> _Instructions to follow_
The response must contain each line of the material that holds "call".

◆ ◆ ◆ ◆ ◆ ◆ ◆

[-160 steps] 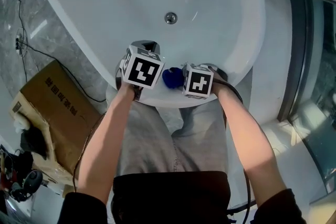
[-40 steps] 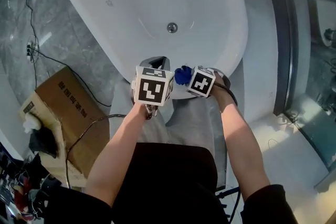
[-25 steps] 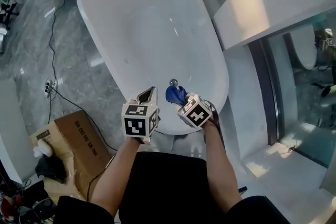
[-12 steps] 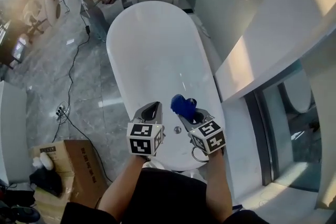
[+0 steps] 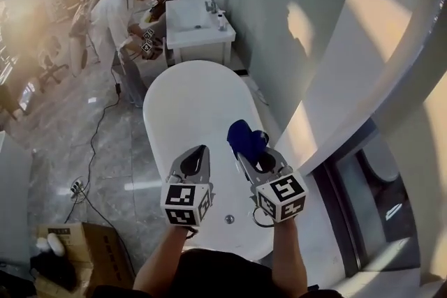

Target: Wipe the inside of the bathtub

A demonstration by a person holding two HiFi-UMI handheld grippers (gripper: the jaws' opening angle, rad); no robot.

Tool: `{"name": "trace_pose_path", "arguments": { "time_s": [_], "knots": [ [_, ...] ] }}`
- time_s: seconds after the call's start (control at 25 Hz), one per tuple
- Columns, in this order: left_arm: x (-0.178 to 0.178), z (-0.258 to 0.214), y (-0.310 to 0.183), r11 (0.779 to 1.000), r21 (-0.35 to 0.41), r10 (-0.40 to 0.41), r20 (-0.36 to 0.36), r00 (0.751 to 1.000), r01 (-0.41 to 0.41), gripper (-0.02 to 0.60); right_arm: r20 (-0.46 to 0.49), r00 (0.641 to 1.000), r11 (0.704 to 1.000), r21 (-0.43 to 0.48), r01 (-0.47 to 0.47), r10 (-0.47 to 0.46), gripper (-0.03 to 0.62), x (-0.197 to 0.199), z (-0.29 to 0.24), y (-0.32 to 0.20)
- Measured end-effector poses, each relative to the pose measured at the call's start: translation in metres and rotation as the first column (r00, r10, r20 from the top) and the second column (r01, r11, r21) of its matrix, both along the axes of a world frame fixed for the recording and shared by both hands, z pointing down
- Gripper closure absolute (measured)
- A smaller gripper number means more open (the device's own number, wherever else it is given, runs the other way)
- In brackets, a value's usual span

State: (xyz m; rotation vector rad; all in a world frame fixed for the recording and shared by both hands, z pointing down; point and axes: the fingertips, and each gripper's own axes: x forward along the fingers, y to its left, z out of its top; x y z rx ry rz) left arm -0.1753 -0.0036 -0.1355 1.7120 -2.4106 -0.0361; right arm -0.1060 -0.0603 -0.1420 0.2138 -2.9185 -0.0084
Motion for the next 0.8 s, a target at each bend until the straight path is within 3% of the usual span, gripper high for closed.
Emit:
{"name": "trace_pose_path", "arguments": {
  "time_s": [0.16, 0.28, 0.8],
  "knots": [
    [0.004, -0.029, 0.000, 0.995, 0.097, -0.036, 0.060, 0.998, 0.030, 0.577, 0.127, 0.990, 0.996, 0.045, -0.073, 0.067, 0.503, 0.005, -0.026, 0.002],
    [0.012, -0.029, -0.003, 0.996, 0.091, -0.033, 0.101, 0.994, 0.024, 0.577, 0.153, 0.986, 0.997, 0.037, -0.072, 0.065, 0.508, 0.009, -0.031, 0.007],
    [0.009, -0.035, -0.011, 0.994, 0.103, -0.060, 0.115, 0.992, 0.048, 0.577, 0.146, 0.986, 0.994, 0.064, -0.089, 0.079, 0.511, 0.002, -0.028, -0.006]
  ]
}}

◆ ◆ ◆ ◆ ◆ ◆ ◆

> _Completed exercise_
- time_s: seconds after the call's start (control at 25 Hz), one per tuple
- Measured end-effector poses, each relative to the pose measured at the call's start: translation in metres and rotation as the first column (r00, r10, r20 from the top) and the second column (r01, r11, r21) of its matrix, both along the axes of a world frame fixed for the recording and shared by both hands, z pointing down

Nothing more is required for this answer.